Abstract: Globular clusters (GCs), as old as our Galaxy, constantly lose their members to the field as they cross through the Milky Way (MW). These GC escaped stars (or escapees) are suggested to contribute significantly to the MW halo. If a star has left the host GC a long time ago, chemical finger prints, e.g., N enrichment, may reveal its origin. In this work, we aim to establish dynamical connections between N-rich field stars recently identified by LAMOST and the existing MW GCs. By constructing the full action distribution, and combining with metallicity, we found 29 potential GC progenitors for 15 N-rich field stars. Particularly, some of them may be related to MW accretion events. On the other hand, if a star recently left its host GC via tidal evaporation, it still maintain the kinematic properties of the cluster. Here we identify extra-tidal candidates based on their spatial locations, proper motions (PMs), and their position on color-magnitude-diagrams (CMDs). We successfully identified more than 1600 extra-tidal candidates in the vicinity of six Gaia-Enceladus (GE)-related GCs (i.e., NGC 1851, NGC 1904, NGC 6205, NGC 6341, NGC 6779, NGC 7089). The density map of the extra-tidal candidates is confirmed to be an efficient way to find extra-tidal structures.
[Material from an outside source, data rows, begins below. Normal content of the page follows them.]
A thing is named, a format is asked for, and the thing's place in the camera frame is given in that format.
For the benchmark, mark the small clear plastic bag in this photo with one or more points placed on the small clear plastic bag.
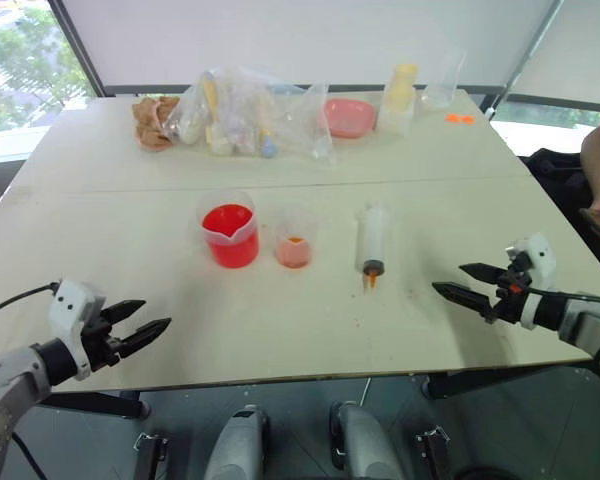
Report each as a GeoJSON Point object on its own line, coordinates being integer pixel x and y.
{"type": "Point", "coordinates": [317, 125]}

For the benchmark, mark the clear bottle with yellow cap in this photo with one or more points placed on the clear bottle with yellow cap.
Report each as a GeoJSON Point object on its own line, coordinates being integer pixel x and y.
{"type": "Point", "coordinates": [399, 107]}

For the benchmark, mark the grey robot leg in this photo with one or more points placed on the grey robot leg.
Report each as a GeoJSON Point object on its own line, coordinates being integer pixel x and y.
{"type": "Point", "coordinates": [237, 445]}
{"type": "Point", "coordinates": [367, 445]}

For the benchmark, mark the grey right robot leg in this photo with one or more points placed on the grey right robot leg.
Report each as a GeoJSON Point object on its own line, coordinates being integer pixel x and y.
{"type": "Point", "coordinates": [367, 445]}

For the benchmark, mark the small clear plastic cup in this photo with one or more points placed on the small clear plastic cup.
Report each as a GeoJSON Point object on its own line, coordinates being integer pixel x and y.
{"type": "Point", "coordinates": [294, 252]}

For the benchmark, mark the clear syringe with orange tip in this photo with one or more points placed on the clear syringe with orange tip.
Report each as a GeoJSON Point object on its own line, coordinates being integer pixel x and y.
{"type": "Point", "coordinates": [372, 235]}

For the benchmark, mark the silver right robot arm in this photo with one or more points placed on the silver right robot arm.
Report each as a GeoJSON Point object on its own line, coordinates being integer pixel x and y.
{"type": "Point", "coordinates": [580, 320]}

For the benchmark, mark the small blue round toy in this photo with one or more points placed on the small blue round toy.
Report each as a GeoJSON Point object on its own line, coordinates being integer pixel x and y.
{"type": "Point", "coordinates": [268, 149]}

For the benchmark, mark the large clear plastic bag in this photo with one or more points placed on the large clear plastic bag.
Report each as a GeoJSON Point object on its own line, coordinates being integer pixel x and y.
{"type": "Point", "coordinates": [240, 110]}

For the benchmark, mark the black table support bar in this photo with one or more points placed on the black table support bar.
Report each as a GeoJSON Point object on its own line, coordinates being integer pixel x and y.
{"type": "Point", "coordinates": [95, 404]}
{"type": "Point", "coordinates": [505, 382]}

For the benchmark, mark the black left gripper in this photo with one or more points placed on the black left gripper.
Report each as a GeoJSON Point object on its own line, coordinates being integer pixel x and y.
{"type": "Point", "coordinates": [99, 340]}

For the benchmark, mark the beaker with red liquid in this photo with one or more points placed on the beaker with red liquid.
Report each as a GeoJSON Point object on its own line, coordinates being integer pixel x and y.
{"type": "Point", "coordinates": [230, 240]}

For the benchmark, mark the brown crumpled cloth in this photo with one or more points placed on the brown crumpled cloth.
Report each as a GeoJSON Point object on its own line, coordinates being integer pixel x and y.
{"type": "Point", "coordinates": [150, 122]}

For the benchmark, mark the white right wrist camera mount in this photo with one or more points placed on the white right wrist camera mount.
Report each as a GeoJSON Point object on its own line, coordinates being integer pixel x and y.
{"type": "Point", "coordinates": [542, 260]}

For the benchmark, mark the black metal latch clamp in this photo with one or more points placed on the black metal latch clamp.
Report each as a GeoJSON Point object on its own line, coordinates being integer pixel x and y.
{"type": "Point", "coordinates": [434, 452]}
{"type": "Point", "coordinates": [151, 457]}

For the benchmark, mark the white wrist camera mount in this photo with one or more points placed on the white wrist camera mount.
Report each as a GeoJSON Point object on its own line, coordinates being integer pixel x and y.
{"type": "Point", "coordinates": [542, 260]}
{"type": "Point", "coordinates": [70, 302]}

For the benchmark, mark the clear empty beaker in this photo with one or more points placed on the clear empty beaker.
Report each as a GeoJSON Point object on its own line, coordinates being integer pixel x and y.
{"type": "Point", "coordinates": [442, 90]}

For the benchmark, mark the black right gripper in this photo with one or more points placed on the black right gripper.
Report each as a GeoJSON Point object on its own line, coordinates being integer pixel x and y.
{"type": "Point", "coordinates": [510, 305]}

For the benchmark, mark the person's bare forearm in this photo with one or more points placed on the person's bare forearm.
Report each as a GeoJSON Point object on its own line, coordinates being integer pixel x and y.
{"type": "Point", "coordinates": [597, 160]}

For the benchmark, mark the grey left robot leg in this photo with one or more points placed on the grey left robot leg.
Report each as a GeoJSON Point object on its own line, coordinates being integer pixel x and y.
{"type": "Point", "coordinates": [237, 445]}

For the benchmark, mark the pink plastic bowl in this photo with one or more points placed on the pink plastic bowl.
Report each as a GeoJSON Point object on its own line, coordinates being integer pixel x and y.
{"type": "Point", "coordinates": [347, 117]}

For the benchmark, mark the small orange plastic piece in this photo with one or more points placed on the small orange plastic piece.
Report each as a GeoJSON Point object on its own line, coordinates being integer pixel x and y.
{"type": "Point", "coordinates": [459, 119]}

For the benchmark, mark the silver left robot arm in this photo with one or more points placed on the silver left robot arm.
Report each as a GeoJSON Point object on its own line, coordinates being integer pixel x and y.
{"type": "Point", "coordinates": [10, 380]}

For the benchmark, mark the white small bottle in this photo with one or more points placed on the white small bottle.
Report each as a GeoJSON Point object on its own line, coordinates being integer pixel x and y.
{"type": "Point", "coordinates": [190, 131]}

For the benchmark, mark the grey window frame post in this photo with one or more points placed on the grey window frame post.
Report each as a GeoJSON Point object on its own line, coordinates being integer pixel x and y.
{"type": "Point", "coordinates": [527, 55]}

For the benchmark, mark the black window frame post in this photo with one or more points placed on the black window frame post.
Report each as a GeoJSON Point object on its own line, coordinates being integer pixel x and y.
{"type": "Point", "coordinates": [77, 47]}

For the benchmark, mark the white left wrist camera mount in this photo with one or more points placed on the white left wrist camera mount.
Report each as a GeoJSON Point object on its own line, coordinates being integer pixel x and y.
{"type": "Point", "coordinates": [70, 302]}
The possible two density peaks at opposite directions of the inner boundary is a good indicator for long stellar stream. Among 95 extra-tidal candidates with spectroscopic radial velocities and metallicity, 54 of them are confirmed to be GC escaped stars, as they share similar properties as host GCs. These extra-tidal candidates are ideal targets for follow-up spectroscopic observation, as it greatly improves the scientific outcome. Once statistically significant number of spectroscopic radial velocities and metallicities are available, the GC dynamical evolution (e.g., mass loss, rotation) can be carefully investigated.